Task goal: Copy out the data below from the line containing "answer like [289,103]." to the line containing "The reply uses", both lines included, with all images left out.

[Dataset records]

Start of Block

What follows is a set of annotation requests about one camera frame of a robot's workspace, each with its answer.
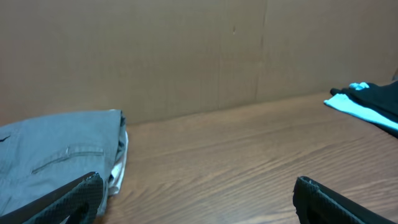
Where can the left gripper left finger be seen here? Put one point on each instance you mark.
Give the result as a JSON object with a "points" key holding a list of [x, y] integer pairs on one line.
{"points": [[76, 202]]}

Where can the grey shorts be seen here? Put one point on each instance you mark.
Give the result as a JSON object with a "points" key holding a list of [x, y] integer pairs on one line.
{"points": [[39, 155]]}

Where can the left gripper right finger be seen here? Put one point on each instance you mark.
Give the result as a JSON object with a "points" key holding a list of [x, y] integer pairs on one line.
{"points": [[317, 204]]}

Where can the black and blue garment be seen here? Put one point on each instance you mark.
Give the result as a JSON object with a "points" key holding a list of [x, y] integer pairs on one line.
{"points": [[369, 102]]}

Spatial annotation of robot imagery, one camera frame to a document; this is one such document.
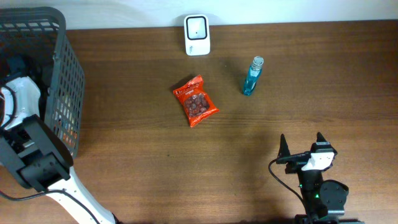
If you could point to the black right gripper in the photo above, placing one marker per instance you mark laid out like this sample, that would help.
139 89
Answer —
296 158

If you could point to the red snack bag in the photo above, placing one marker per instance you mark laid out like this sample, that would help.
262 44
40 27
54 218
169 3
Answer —
196 102

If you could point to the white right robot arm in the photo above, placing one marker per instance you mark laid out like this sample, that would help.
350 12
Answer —
323 200

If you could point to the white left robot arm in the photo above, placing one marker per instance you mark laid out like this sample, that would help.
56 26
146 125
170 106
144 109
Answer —
35 156

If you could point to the white barcode scanner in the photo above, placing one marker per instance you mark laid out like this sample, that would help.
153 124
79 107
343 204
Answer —
197 35

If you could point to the dark grey plastic basket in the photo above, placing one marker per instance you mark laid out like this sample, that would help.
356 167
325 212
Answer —
39 33

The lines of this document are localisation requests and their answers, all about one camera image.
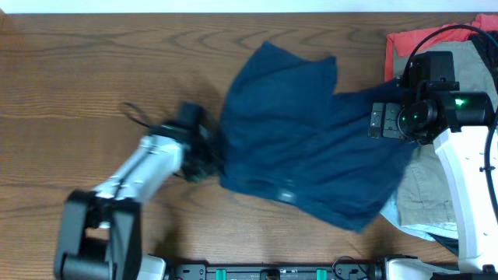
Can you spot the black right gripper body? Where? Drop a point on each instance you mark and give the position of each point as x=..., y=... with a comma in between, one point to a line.
x=384, y=120

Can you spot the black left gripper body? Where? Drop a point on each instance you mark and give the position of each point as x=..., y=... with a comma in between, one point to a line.
x=203, y=154

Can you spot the dark blue denim shorts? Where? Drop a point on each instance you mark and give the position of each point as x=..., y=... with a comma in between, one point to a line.
x=288, y=136

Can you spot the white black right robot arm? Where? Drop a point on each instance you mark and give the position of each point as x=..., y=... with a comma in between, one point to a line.
x=461, y=127

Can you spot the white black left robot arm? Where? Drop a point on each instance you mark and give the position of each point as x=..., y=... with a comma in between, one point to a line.
x=100, y=235

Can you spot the red orange t-shirt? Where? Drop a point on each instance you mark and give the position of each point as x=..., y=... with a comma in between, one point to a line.
x=404, y=43

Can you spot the light blue garment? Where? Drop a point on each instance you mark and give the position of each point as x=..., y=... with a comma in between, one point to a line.
x=423, y=231

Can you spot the black lace garment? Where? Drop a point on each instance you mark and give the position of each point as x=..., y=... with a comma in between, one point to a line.
x=487, y=51

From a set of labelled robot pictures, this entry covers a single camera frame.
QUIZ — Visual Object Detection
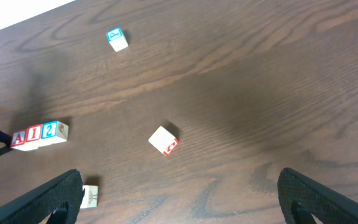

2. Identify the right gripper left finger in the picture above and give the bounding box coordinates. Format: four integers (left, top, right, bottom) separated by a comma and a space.
0, 169, 83, 224

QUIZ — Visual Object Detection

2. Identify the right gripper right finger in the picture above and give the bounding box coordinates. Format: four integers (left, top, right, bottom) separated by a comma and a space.
277, 167, 358, 224

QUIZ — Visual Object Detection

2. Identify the red letter A block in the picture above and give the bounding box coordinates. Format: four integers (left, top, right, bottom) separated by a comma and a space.
10, 129, 30, 151

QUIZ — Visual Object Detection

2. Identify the red letter I block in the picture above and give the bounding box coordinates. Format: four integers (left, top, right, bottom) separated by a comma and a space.
25, 124, 43, 151

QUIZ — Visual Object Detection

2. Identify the blue number 2 block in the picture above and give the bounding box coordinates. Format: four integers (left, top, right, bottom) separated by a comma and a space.
40, 121, 69, 147

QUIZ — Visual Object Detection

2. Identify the white block blue bottom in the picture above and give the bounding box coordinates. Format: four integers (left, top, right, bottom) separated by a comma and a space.
80, 185, 98, 209

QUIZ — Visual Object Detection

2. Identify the white block right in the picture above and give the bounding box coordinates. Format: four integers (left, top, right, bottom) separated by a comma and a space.
149, 126, 178, 156

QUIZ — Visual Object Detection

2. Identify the blue picture block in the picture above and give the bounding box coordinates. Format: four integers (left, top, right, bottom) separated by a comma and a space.
106, 27, 129, 52

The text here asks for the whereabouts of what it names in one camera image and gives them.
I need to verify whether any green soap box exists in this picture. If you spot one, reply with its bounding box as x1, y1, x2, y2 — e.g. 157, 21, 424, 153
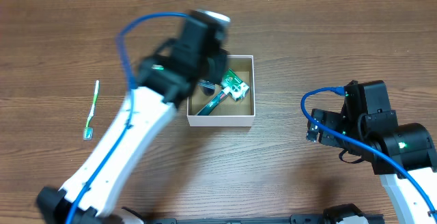
221, 69, 250, 101

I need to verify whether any red green toothpaste tube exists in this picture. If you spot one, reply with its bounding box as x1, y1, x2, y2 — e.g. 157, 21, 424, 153
197, 87, 231, 115

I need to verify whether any green white toothbrush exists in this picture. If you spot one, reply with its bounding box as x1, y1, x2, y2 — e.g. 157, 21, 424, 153
83, 80, 100, 141

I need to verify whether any clear bottle dark liquid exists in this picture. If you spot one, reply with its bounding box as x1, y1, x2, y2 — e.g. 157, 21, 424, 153
198, 80, 216, 96

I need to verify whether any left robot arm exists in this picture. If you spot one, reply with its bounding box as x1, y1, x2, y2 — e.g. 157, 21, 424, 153
36, 10, 230, 223

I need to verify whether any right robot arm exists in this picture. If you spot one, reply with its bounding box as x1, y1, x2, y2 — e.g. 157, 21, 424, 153
300, 80, 436, 223

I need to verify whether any white cardboard box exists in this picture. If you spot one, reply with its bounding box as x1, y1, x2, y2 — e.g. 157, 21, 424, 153
186, 55, 256, 127

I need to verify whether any right blue cable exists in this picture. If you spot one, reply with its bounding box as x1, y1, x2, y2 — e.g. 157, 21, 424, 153
300, 86, 437, 214

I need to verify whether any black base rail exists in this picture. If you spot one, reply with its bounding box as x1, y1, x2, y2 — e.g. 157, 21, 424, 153
122, 204, 385, 224

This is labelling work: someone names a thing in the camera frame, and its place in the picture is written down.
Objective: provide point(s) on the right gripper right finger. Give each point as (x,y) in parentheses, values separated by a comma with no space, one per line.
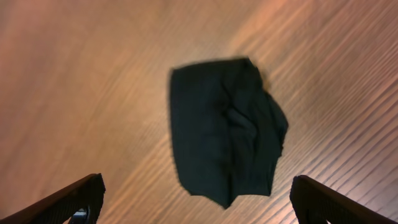
(315,203)

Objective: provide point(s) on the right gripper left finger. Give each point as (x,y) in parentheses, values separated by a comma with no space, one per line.
(79,202)

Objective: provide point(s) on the black cloth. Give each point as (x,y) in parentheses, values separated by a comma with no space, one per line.
(227,131)

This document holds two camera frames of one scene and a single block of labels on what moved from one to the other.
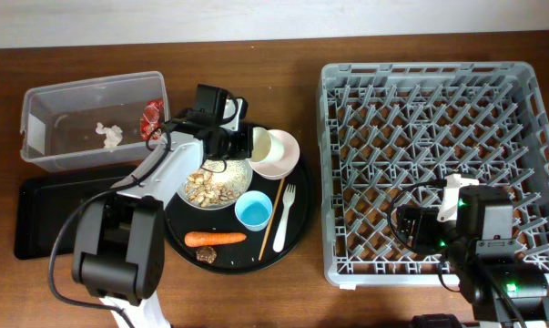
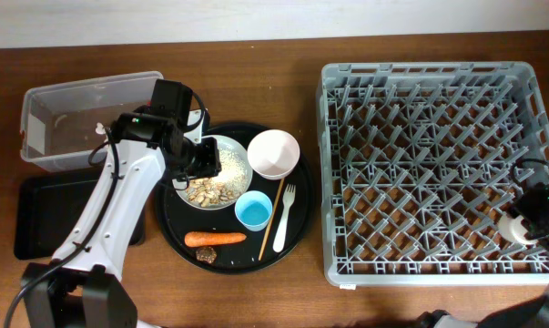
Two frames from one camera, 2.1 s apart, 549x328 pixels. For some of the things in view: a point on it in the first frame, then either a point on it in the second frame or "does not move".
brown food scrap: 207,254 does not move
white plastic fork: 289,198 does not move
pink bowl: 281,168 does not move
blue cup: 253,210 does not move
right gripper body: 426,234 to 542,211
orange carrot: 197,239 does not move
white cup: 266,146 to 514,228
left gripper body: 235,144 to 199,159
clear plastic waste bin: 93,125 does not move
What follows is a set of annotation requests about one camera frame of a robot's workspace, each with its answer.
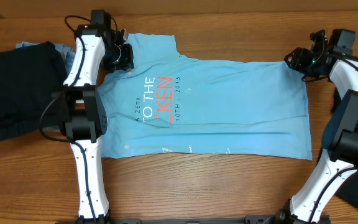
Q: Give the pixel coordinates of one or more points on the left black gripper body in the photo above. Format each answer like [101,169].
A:
[118,56]

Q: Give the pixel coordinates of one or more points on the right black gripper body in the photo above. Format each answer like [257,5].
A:
[298,62]

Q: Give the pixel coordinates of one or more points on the light blue printed t-shirt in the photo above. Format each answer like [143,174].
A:
[172,103]

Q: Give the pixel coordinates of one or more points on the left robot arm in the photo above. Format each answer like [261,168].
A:
[82,117]

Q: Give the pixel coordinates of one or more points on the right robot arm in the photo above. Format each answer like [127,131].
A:
[331,58]

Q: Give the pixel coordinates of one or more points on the folded blue denim garment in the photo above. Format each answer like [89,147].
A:
[67,53]

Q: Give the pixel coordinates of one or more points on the folded black garment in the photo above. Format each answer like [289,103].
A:
[28,76]

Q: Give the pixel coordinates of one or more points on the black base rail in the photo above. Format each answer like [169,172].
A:
[250,219]

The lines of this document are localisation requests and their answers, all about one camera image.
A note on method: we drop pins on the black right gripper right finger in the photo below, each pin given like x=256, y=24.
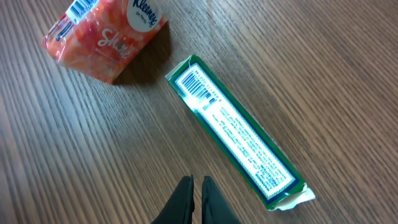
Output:
x=215, y=208

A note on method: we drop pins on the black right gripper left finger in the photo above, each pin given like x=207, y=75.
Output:
x=180, y=206

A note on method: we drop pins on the dark green small box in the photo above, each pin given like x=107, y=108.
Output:
x=258, y=158

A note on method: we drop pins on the orange small box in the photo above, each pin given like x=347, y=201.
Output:
x=100, y=38

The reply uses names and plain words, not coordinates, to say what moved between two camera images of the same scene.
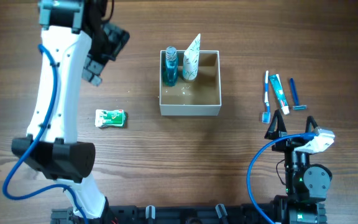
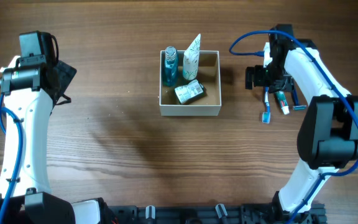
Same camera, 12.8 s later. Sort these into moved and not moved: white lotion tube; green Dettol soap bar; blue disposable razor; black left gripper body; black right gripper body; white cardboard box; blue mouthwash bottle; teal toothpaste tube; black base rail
Moved: black left gripper body; green Dettol soap bar; black right gripper body
Not moved: black base rail; white lotion tube; blue disposable razor; blue mouthwash bottle; teal toothpaste tube; white cardboard box
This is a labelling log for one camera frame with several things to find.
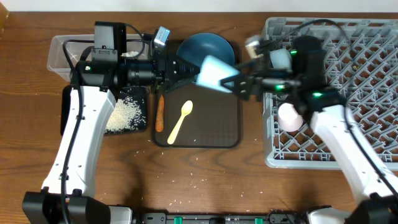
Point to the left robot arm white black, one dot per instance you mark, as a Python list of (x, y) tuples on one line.
[(67, 194)]

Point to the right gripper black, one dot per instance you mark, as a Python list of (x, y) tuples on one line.
[(254, 84)]

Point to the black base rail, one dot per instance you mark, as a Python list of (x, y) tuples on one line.
[(166, 217)]

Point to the dark blue plate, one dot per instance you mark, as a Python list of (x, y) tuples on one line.
[(198, 46)]

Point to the orange carrot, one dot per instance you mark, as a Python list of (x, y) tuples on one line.
[(159, 123)]

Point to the light blue plastic cup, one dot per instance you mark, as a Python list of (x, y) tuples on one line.
[(212, 71)]

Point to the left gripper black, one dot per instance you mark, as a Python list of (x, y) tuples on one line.
[(166, 78)]

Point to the brown serving tray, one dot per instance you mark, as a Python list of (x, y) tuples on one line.
[(215, 121)]

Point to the light blue small bowl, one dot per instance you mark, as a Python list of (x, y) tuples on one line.
[(281, 59)]

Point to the pink plastic cup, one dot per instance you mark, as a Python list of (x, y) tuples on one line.
[(288, 119)]

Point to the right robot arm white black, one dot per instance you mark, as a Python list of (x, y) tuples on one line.
[(373, 185)]

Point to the yellow plastic spoon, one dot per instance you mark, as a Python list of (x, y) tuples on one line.
[(185, 111)]

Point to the black waste tray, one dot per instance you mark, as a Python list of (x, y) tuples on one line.
[(138, 93)]

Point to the pile of white rice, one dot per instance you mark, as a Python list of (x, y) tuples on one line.
[(127, 116)]

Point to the grey dishwasher rack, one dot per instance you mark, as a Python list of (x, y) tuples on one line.
[(361, 62)]

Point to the white paper waste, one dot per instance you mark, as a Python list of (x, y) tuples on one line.
[(130, 54)]

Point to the clear plastic waste bin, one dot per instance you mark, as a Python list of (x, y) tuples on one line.
[(57, 62)]

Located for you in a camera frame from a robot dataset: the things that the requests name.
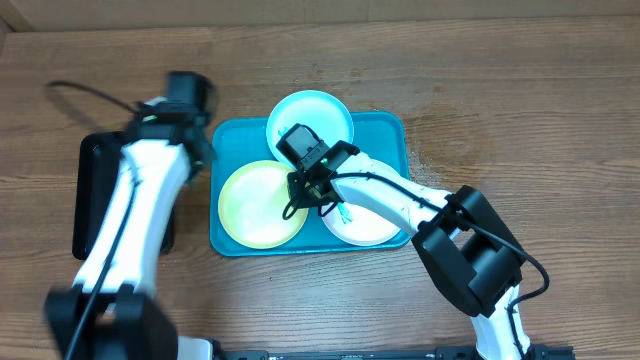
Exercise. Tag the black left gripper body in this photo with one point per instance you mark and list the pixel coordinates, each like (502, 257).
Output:
(204, 154)

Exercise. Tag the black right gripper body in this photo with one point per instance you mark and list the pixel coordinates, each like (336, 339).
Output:
(309, 197)

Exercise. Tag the yellow-green plate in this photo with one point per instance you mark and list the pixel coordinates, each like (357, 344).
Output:
(254, 206)

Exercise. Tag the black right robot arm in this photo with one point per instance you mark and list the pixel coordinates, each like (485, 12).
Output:
(471, 256)

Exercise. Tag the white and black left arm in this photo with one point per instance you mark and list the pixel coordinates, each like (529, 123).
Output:
(110, 312)

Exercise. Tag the teal plastic serving tray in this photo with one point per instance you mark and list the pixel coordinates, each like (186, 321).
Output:
(240, 141)

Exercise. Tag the black plastic tray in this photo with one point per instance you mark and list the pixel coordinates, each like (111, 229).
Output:
(98, 168)

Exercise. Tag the white plate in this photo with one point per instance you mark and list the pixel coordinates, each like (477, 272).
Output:
(360, 227)

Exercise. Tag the light blue plate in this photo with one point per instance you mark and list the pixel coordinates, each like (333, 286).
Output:
(325, 114)

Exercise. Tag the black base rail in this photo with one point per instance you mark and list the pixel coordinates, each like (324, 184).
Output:
(400, 354)

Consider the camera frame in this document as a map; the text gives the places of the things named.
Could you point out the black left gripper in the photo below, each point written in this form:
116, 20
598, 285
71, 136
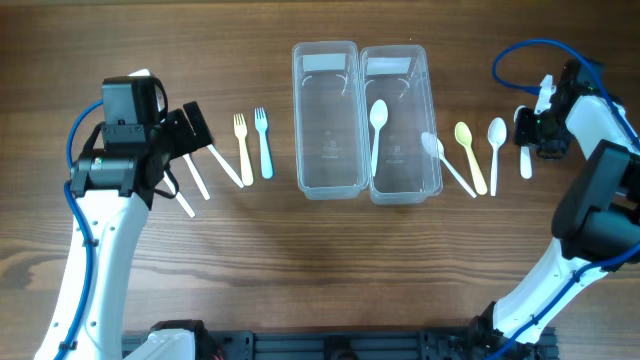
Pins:
170, 141

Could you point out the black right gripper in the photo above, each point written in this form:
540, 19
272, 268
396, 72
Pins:
542, 132

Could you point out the clear white plastic fork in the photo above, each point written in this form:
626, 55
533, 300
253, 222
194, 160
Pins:
226, 166

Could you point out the yellow plastic fork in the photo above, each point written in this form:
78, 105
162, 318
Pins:
241, 131

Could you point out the blue plastic fork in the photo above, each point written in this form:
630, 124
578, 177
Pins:
261, 124

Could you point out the yellow plastic spoon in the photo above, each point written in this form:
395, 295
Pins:
464, 137

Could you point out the clear white plastic spoon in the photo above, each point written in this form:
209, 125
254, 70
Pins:
445, 162

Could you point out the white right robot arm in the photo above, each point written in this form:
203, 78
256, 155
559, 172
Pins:
595, 227

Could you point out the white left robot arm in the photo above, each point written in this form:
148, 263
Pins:
123, 165

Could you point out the clear left plastic container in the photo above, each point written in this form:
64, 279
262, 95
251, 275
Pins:
328, 120

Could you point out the clear plastic container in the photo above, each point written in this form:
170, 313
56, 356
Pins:
408, 169
328, 120

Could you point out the clear right plastic container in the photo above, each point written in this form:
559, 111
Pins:
408, 169

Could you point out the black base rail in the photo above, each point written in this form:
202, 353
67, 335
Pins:
428, 344

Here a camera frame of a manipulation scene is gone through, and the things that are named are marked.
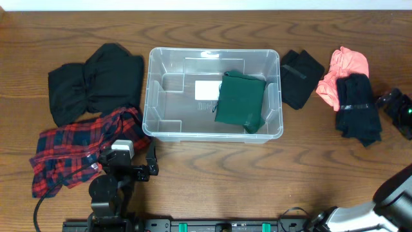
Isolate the large black folded garment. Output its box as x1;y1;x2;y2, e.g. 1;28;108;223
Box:
48;43;144;126

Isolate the salmon pink garment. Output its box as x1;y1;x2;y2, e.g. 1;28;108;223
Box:
315;46;370;111

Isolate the black cloth with strap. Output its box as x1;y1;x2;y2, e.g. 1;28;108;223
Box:
280;50;324;110

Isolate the clear plastic storage bin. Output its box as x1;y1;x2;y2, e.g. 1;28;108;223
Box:
142;47;283;144

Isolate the dark green folded cloth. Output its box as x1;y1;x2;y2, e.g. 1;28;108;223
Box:
215;70;266;134

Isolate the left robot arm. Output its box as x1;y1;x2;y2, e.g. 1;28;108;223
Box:
88;140;159;232

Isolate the black mounting rail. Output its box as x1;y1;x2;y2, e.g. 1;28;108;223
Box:
62;218;307;232

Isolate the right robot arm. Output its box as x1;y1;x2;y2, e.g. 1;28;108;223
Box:
305;88;411;232

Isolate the red navy plaid shirt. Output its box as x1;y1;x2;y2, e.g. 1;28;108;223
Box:
30;107;150;198

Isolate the black cloth with band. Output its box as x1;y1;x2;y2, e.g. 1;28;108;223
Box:
335;73;382;147

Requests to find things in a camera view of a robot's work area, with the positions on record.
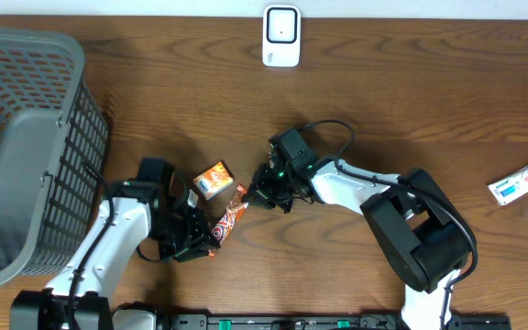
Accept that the orange small carton box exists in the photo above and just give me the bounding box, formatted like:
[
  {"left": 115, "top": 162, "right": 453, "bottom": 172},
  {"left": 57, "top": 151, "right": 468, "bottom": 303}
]
[{"left": 192, "top": 161, "right": 234, "bottom": 200}]

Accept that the red Top chocolate bar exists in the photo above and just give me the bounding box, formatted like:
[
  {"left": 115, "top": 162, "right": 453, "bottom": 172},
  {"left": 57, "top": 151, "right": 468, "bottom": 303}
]
[{"left": 212, "top": 184, "right": 249, "bottom": 245}]

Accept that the white Panadol box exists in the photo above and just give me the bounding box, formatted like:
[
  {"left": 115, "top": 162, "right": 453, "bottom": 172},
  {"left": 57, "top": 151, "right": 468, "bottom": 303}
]
[{"left": 488, "top": 164, "right": 528, "bottom": 205}]

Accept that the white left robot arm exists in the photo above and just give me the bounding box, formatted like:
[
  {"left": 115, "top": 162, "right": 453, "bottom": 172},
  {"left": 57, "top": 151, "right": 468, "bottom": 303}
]
[{"left": 10, "top": 158, "right": 220, "bottom": 329}]

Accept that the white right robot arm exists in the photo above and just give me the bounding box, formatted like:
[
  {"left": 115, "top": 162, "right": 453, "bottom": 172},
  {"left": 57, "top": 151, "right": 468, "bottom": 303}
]
[{"left": 244, "top": 127, "right": 478, "bottom": 329}]

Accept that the white barcode scanner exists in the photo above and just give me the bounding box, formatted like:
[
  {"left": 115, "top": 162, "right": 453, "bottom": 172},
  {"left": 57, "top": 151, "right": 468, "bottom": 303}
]
[{"left": 262, "top": 5, "right": 302, "bottom": 68}]

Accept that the grey plastic basket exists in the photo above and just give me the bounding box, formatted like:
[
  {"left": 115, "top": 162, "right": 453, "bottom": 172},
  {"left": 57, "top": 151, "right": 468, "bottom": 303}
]
[{"left": 0, "top": 28, "right": 109, "bottom": 286}]

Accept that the black left camera cable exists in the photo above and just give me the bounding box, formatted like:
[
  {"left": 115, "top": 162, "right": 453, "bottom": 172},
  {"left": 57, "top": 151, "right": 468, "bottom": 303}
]
[{"left": 64, "top": 159, "right": 164, "bottom": 330}]

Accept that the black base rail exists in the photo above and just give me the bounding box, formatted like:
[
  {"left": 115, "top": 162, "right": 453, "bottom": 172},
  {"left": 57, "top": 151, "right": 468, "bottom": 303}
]
[{"left": 112, "top": 302, "right": 512, "bottom": 330}]

End of Block

Task solution:
Q: Give the pixel coordinates of one or more points on the folded black garment in the photo above. Format each answer like [289,103].
A:
[28,76]

Q: Give the pixel coordinates of one or more points on the black base rail in the photo above. Format each answer like [169,172].
A:
[250,219]

The lines of this document are localisation requests and their answers, all about one camera image.
A note on method: we drop pins on the black right gripper right finger in the photo below, each pin given like x=256, y=24.
Output:
x=215, y=208

A note on method: we drop pins on the black right gripper left finger in the photo above, each pin given like x=207, y=75.
Output:
x=180, y=206

A note on method: we drop pins on the dark green small box in the photo above, each pin given like x=107, y=108.
Output:
x=258, y=158

A note on method: we drop pins on the orange small box in the photo above, each pin given like x=347, y=201.
Output:
x=100, y=38

The reply uses names and plain words, not coordinates, to say what moved between two camera images of the same scene.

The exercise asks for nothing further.